As part of a similar wellness program, Machias Savings Bank in Maine equipped 80 employees with Fitbits last January. Shauna MacDonald, the bank’s assistant vice president of human resources, says employees have made significant health improvements in the year since, and she believes the technology contributed to the change.

“The Fitbits have gotten people up and moving,” MacDonald says. “The number of people exercising has increased, and our health claims have gone down.”

Balancing Privacy with Productivity Aims

As companies embrace quantified workplace technologies, managers must tackle issues surrounding employee privacy. UC Irvine’s Mark suggests that companies look at the data in aggregate, allowing individual employees to retain their privacy.

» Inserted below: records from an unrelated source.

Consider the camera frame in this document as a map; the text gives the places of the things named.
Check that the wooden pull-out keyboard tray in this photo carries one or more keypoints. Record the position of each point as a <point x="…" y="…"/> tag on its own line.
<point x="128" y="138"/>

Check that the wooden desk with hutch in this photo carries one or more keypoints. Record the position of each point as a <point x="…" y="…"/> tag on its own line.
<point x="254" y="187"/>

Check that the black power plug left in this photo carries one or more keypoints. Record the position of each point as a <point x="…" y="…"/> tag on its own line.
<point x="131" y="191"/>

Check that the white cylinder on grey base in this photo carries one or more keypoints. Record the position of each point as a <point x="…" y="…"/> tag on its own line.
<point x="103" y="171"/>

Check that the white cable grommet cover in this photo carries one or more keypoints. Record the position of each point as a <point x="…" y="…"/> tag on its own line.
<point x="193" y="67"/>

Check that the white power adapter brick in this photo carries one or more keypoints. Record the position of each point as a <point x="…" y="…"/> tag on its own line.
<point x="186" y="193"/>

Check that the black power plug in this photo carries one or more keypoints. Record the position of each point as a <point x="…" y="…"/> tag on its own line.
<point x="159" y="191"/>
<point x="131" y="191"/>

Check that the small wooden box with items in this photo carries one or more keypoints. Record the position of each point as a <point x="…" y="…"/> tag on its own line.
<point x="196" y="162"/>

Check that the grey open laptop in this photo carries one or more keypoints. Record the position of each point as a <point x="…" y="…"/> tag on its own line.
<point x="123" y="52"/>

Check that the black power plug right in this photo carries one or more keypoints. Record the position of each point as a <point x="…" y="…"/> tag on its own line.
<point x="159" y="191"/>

History has shown that taking this broader look can still produce impressive outcomes: Bank of America, which first studied the use of personal sensors in 2010, analyzed aggregated statistics to determine that call center employees worked better when they took breaks at the same time. According to an article in ComputerWorld, tweaking the schedule to allow for overlapping breaks increased productivity of the group by 20 percent while reducing stress levels by the same amount.

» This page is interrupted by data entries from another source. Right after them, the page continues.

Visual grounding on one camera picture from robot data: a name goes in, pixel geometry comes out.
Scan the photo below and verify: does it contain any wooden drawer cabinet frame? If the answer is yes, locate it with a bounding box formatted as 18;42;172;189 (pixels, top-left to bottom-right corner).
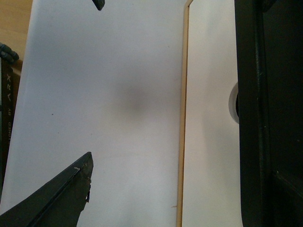
176;0;192;227

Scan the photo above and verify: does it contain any white lower drawer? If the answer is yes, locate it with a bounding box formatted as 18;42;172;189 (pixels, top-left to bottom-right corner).
182;0;242;227

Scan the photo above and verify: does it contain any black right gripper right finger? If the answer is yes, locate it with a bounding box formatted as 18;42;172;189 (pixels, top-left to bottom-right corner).
92;0;105;11

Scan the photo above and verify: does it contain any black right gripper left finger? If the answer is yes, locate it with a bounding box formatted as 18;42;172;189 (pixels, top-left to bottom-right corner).
0;152;93;227

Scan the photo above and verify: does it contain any black drawer handle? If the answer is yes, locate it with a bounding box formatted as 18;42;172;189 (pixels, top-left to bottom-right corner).
235;0;303;227

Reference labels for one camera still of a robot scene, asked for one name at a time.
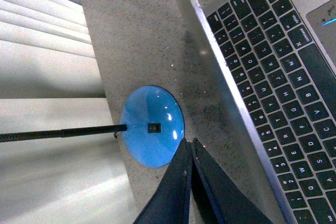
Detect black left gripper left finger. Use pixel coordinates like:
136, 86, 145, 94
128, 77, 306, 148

Relying on employees to share their own tracking data can also increase productivity without creating privacy issues. Machias Savings Bank and Hino of Chicago — neither of which monitor their employees’ fitness trackers — found that simply facilitating fitness-tracking competitions and data sharing among employees creates social motivation and improves results.

That sort of balance is just what companies should strive for when pursuing the quantified workplace, Moore says: “The ideal scenario is one that benefits both the workers and the people who run the company.”